Problem to work on ▸ Every line of the data below is to be given again as it appears, with the images removed.

Information supplied ▸

○ ○ ○ ○ ○ ○ ○

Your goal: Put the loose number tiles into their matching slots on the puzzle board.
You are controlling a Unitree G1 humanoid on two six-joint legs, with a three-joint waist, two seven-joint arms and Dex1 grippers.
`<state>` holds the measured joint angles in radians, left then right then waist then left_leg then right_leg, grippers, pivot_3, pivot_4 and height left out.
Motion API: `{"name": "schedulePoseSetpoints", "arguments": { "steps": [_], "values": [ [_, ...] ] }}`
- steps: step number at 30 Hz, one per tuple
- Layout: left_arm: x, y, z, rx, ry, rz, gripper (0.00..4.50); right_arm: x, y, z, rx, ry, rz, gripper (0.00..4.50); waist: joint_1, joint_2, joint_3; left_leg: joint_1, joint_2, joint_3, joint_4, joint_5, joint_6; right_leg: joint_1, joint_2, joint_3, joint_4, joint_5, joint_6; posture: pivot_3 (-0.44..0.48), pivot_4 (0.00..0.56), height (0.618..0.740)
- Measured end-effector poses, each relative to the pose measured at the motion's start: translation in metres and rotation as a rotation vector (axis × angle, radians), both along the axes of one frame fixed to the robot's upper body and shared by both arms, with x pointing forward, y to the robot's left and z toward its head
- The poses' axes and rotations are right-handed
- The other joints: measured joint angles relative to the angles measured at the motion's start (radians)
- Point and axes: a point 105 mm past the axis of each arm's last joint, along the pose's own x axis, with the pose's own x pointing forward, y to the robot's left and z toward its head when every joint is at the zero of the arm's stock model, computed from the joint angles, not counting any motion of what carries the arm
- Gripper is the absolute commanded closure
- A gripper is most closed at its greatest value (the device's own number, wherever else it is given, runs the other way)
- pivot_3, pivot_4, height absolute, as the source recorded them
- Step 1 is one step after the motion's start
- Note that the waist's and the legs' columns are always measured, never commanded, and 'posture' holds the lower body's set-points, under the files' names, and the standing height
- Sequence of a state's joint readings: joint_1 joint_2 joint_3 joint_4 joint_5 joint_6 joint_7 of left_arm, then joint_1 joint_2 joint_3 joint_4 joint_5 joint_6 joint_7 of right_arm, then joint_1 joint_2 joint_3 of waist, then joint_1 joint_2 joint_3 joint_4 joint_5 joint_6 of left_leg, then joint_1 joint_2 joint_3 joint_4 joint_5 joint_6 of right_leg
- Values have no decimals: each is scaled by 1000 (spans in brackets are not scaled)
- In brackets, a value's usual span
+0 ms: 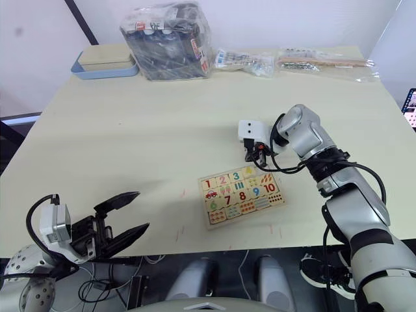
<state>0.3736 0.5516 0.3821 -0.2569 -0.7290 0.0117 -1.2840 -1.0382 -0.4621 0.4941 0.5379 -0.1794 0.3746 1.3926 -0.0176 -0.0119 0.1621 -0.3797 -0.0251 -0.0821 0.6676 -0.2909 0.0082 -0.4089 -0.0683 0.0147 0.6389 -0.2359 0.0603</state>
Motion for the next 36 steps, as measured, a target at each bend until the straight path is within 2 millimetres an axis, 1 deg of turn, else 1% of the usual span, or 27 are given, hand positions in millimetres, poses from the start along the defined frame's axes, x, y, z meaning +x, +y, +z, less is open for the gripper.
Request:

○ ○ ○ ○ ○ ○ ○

Solution ▸
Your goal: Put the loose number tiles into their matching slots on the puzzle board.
You are controlling a Unitree G1 humanoid on two six-joint legs, with a three-joint waist, two seven-joint arms and Dex1 grippers.
`<state>` holds the measured joint angles in radians, left then right then waist then left_leg then right_leg, grippers, pivot_3, pivot_4 and height left out.
Motion API: `{"name": "schedulePoseSetpoints", "arguments": { "steps": [_], "values": [ [_, ...] ] }}`
- steps: step number at 30 Hz, one per tuple
- Layout: left_arm: x, y, z, rx, ry, rz, gripper (0.00..4.50); right_arm: x, y, z, rx, ry, rz, gripper (0.00..4.50); waist: joint_1, joint_2, joint_3; left_leg: joint_1, joint_2, joint_3, joint_4, joint_5, joint_6; right_leg: joint_1, joint_2, joint_3, joint_4, joint_5, joint_6; posture: pivot_3 (-0.44..0.48), pivot_4 (0.00..0.56), height (0.618..0.740)
- Measured end-effector poses, each relative to the pose measured at the motion's start: translation in metres and rotation as a rotation vector (axis × angle, radians), both along the axes of one frame fixed to the robot's upper body and shared by both arms, with x pointing forward, y to the robot's left and z toward its head
- The poses' axes and rotations are right-handed
- The other joints: measured joint angles relative to the angles measured at the motion's start (radians)
- Point and axes: a point 105 mm past the axis of each arm's last joint, along the pose's own x axis, with the pose's own x pointing forward, y to the robot's left and z toward its head when every joint is at the zero of the arm's stock model, computed from the joint angles, not counting any motion of what carries the arm
- Gripper is the absolute commanded closure
- A gripper is most closed at its greatest value (the device's own number, wherever else it is given, runs the other way)
- pivot_3, pivot_4, height absolute, as the source recorded them
- Step 1 is one step after the motion's start
- Note that the waist's and the legs' columns are always measured, never commanded, and 'posture' holds the lower body's set-points, under the files' names, and the standing height
- Sequence of a state's joint readings: joint_1 joint_2 joint_3 joint_4 joint_5 joint_6 joint_7 of left_arm, then joint_1 joint_2 joint_3 joint_4 joint_5 joint_6 joint_7 of right_arm, then joint_1 joint_2 joint_3 of waist, then joint_1 joint_2 joint_3 joint_4 joint_5 joint_6 of left_leg, then joint_1 joint_2 joint_3 joint_4 joint_5 joint_6 of right_leg
- Values have no decimals: each is scaled by 1000 (spans in brackets are not scaled)
- In brackets, a value's usual span
+0 ms: 
<state>0.3736 0.5516 0.3821 -0.2569 -0.7290 0.0117 -1.2840 -1.0382 -0.4621 0.4941 0.5379 -0.1794 0.3746 1.3926 -0.0176 -0.0119 0.1621 -0.3797 -0.0251 -0.0821 0.6676 -0.2909 0.0082 -0.4089 -0.0683 0.0147 0.6389 -0.2359 0.0603</state>
Motion for the next 36 steps, as measured, a target at each bend until the straight path is within 2 millimetres an axis, 1 deg of turn, else 1% of the usual span, or 27 are given, hand positions in millimetres, poses from the start along the defined frame's axes, x, y, z meaning +x, +y, +z, less is open for the gripper.
Request:

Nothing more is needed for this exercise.